For years, Gartner has insisted that if an APM tool does not cover each of its “Five Dimensions of APM,” one of which is deep code analysis, then it is not an APM tool. Gartner has therefore defined APM to be relevant only to custom-developed applications. Well, it has finally woken up and realized that 70% of the applications that enterprises run are in fact purchased and that maybe the performance of these applications might be important as well. So, Gartner has created a new category, application-aware infrastructure performance management.

Gartner’s New Categories

In its blog post The Three Topologies in Applications and Infrastructure, Gartner identifies three categories of tools:

  • Application Performance Management (APM) focuses just on finding bugs in the code of custom-developed applications. The target task here is to support rapidly changing applications in production, which means finding problems in code quickly and accurately. The target audience for APM tools is the developers who support these applications in production.
  • Network Performance Management (NPM) focuses on the operation of the network in support of the applications running in the environment. The target task here is to quickly find issues in the network that are affecting business-critical applications. The target audience is the network engineers who support the local and wide-area networks in the company.
  • Application-Aware Infrastructure Performance Management (AA-IPM) focuses on the response time and throughput of every application (custom developed and purchased) in production and on how interactions between the applications and infrastructure are affecting application performance. The target audience is the IT operations teams that have to support every application in production.

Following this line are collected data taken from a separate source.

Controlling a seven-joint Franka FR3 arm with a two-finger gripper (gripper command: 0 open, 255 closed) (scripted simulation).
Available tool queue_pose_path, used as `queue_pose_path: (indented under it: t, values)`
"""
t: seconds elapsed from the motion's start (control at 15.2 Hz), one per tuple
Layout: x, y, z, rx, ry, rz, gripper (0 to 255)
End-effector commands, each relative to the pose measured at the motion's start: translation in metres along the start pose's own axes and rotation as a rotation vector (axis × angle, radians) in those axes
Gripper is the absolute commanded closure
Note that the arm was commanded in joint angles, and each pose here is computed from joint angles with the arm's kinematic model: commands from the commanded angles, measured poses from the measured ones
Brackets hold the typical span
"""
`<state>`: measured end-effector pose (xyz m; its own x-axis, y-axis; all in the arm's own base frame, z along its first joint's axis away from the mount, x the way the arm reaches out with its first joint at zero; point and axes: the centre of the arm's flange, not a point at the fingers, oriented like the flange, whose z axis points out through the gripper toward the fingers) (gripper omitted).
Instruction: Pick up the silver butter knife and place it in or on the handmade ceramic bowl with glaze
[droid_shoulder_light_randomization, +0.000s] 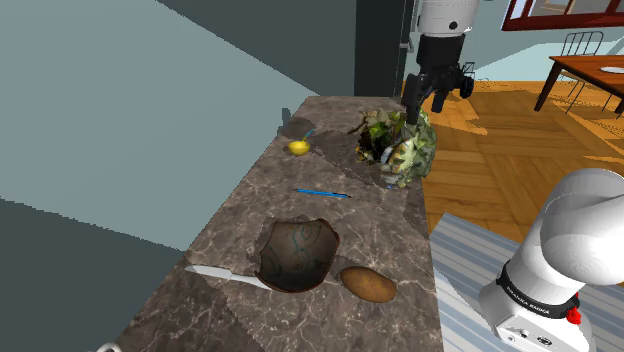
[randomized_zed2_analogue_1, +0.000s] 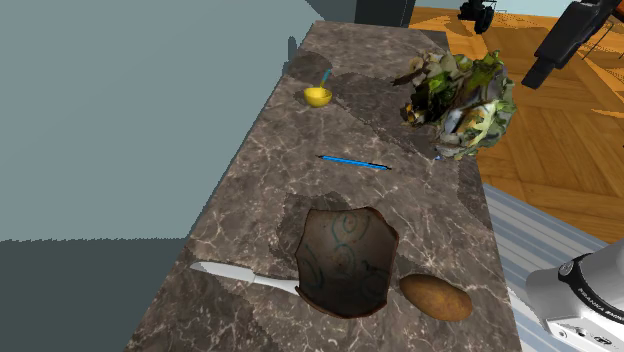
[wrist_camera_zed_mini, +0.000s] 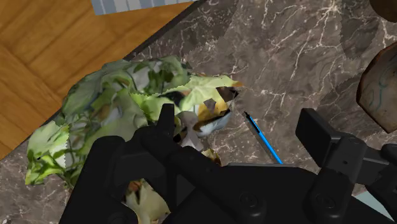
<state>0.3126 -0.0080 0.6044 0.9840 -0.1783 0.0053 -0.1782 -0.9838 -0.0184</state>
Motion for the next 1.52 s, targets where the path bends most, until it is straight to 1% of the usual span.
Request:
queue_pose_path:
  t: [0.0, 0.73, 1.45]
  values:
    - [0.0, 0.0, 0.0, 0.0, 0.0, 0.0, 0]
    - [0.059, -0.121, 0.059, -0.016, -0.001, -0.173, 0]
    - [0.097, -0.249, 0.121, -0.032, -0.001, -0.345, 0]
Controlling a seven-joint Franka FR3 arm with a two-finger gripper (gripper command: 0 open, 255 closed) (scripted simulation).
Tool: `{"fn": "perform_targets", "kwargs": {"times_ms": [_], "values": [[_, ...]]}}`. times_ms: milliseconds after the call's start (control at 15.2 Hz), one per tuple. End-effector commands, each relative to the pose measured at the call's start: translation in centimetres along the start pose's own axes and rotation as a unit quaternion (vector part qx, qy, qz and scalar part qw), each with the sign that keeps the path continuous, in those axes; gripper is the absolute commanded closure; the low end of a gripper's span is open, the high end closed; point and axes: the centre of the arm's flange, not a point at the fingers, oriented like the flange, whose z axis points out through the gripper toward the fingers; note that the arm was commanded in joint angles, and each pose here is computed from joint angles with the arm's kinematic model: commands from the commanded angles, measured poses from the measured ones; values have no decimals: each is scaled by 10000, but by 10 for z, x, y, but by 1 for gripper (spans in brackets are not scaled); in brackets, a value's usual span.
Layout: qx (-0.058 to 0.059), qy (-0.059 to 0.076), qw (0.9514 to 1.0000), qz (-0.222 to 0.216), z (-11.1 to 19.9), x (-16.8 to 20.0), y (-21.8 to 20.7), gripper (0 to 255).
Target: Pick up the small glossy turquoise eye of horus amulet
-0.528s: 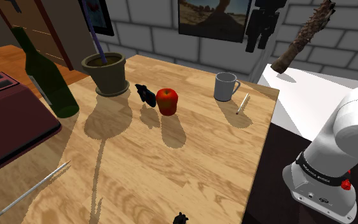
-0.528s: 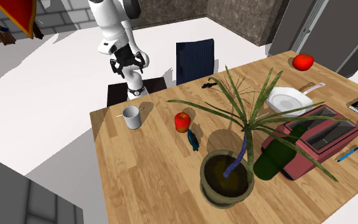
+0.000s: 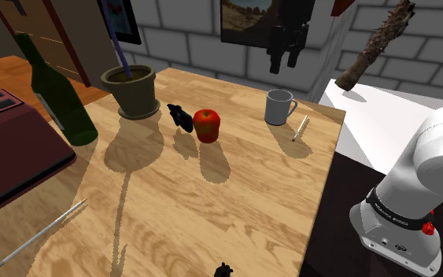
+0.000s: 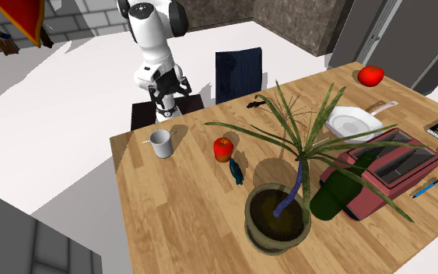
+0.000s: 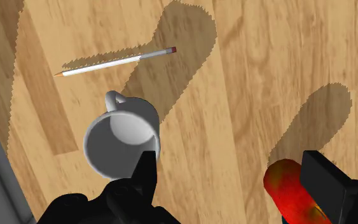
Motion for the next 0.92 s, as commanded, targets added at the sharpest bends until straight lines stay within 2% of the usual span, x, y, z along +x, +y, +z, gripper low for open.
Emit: {"fn": "perform_targets", "kwargs": {"times_ms": [0, 858], "values": [[-55, 1, 10000, -37, 10, 19, -15, 0], [-442, -7, 9987, -264, 74, 157, -107, 0]]}}
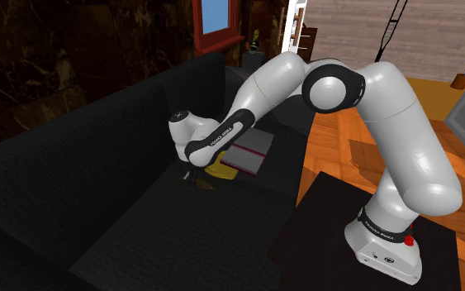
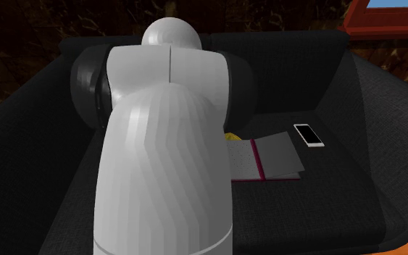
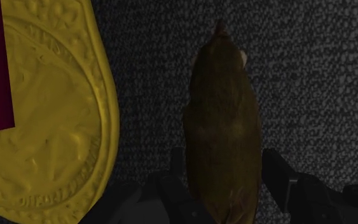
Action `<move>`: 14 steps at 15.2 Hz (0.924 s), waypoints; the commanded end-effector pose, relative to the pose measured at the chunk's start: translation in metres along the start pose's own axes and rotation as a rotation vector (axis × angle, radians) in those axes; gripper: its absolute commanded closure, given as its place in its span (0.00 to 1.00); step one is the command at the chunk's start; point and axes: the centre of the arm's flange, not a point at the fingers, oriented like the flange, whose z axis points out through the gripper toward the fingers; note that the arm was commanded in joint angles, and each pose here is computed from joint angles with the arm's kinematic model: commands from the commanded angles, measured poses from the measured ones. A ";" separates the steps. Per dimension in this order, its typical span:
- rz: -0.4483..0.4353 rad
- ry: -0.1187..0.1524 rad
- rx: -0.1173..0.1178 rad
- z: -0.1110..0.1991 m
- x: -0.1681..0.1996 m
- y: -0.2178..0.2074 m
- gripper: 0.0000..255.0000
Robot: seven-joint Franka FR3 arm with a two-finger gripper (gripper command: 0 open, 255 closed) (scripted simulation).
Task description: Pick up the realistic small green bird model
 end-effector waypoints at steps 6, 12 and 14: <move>0.000 0.000 0.000 0.001 0.000 0.000 1.00; 0.000 0.000 0.000 -0.020 -0.001 0.003 1.00; 0.000 0.000 0.000 -0.030 -0.002 0.004 1.00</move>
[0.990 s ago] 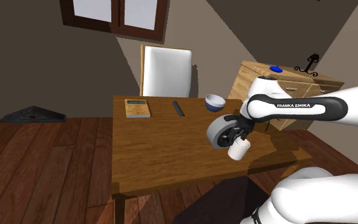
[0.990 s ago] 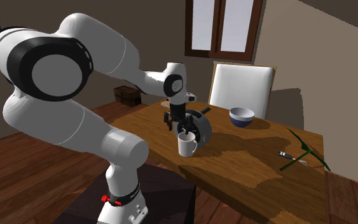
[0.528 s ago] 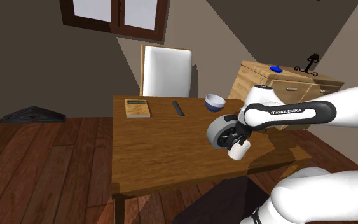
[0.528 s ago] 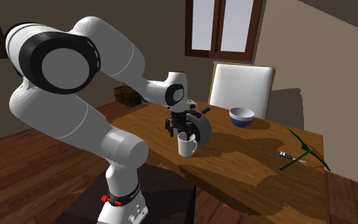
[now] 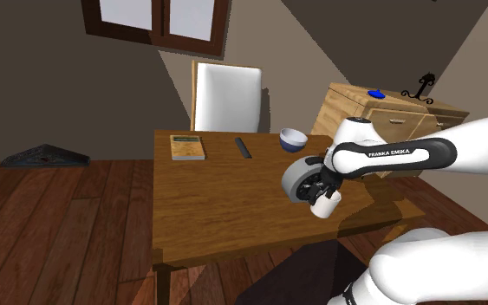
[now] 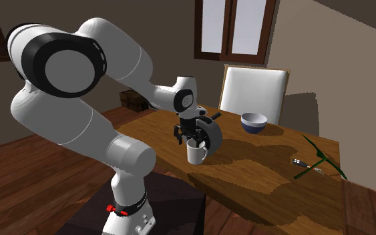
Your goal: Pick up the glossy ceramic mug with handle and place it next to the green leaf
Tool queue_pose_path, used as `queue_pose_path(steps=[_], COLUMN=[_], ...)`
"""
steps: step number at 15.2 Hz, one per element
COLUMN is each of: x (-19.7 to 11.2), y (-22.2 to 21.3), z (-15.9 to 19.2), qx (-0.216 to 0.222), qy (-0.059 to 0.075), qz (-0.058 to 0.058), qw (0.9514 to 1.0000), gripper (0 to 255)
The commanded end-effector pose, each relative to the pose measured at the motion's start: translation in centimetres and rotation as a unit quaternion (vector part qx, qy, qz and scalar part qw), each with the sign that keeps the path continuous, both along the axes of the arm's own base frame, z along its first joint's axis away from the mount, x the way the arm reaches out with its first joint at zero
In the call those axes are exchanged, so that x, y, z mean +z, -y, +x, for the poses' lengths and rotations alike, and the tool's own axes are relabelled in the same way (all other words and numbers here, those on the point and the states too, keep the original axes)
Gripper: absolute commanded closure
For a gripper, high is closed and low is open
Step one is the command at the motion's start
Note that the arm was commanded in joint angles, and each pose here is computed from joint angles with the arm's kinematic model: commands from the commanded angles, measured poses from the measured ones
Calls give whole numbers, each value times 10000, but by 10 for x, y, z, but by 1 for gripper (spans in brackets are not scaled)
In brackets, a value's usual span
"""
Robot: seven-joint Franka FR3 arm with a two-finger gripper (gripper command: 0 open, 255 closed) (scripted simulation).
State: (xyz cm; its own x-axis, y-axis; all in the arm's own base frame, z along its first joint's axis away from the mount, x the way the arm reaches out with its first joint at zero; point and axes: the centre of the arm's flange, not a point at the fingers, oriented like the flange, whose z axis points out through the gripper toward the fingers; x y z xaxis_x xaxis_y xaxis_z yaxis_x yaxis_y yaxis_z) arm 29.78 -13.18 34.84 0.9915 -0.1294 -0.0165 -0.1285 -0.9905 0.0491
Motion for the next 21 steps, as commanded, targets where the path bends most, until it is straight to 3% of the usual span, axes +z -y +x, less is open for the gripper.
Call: queue_pose_path(steps=[1, 10, 21], x=[0, 0, 58], y=[0, 0, 0], z=[0, 0, 0], qx=[0, 0, 0], qy=[0, 0, 0], qz=[0, 0, 0], qw=[10000, 10000, 10000], gripper=[255, 255, 255])
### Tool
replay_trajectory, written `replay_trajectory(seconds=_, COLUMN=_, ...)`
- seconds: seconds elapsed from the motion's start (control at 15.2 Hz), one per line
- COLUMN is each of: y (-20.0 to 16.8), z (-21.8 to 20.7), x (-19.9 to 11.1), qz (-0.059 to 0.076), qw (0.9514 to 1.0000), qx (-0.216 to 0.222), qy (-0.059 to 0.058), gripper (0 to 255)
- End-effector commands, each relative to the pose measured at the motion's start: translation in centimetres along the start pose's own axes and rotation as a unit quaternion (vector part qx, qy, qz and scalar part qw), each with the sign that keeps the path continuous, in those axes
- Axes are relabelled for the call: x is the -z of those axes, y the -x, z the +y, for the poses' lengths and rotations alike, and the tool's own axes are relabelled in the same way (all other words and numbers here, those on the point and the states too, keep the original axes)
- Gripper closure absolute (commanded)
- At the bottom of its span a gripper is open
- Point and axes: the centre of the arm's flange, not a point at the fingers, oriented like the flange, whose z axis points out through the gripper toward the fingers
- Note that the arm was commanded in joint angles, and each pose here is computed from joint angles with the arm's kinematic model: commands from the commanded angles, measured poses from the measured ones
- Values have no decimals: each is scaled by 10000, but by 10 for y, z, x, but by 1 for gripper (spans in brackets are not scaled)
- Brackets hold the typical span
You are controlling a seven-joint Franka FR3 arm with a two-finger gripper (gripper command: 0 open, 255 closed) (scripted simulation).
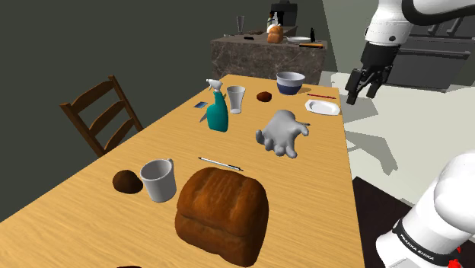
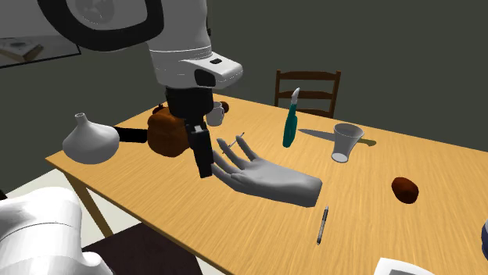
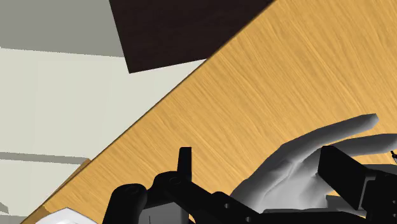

Application-Aware Infrastructure Performance Management

If you are in IT operations, you should rejoice. Gartner has finally realized that the existing IT operations tools that you have been using for decades are not adequate for virtualized data centers, software-defined data centers, or clouds. Gartner has further realized that since IT operations gets yelled at when applications are slow, maybe IT operations should have some visibility into how all of the applications are actually performing (with performance being defined as response time and throughput—NOT resource utilization). In Gartner’s research notes, it focuses on AppEnsure, AppFirst, BlueStripe Software, Boundary, Correlsense, Neebula, ExtraHop, INETCO, and Virtual Instruments. We would add Riverbed Cascade and Xangati to Gartner’s list and we have done so below.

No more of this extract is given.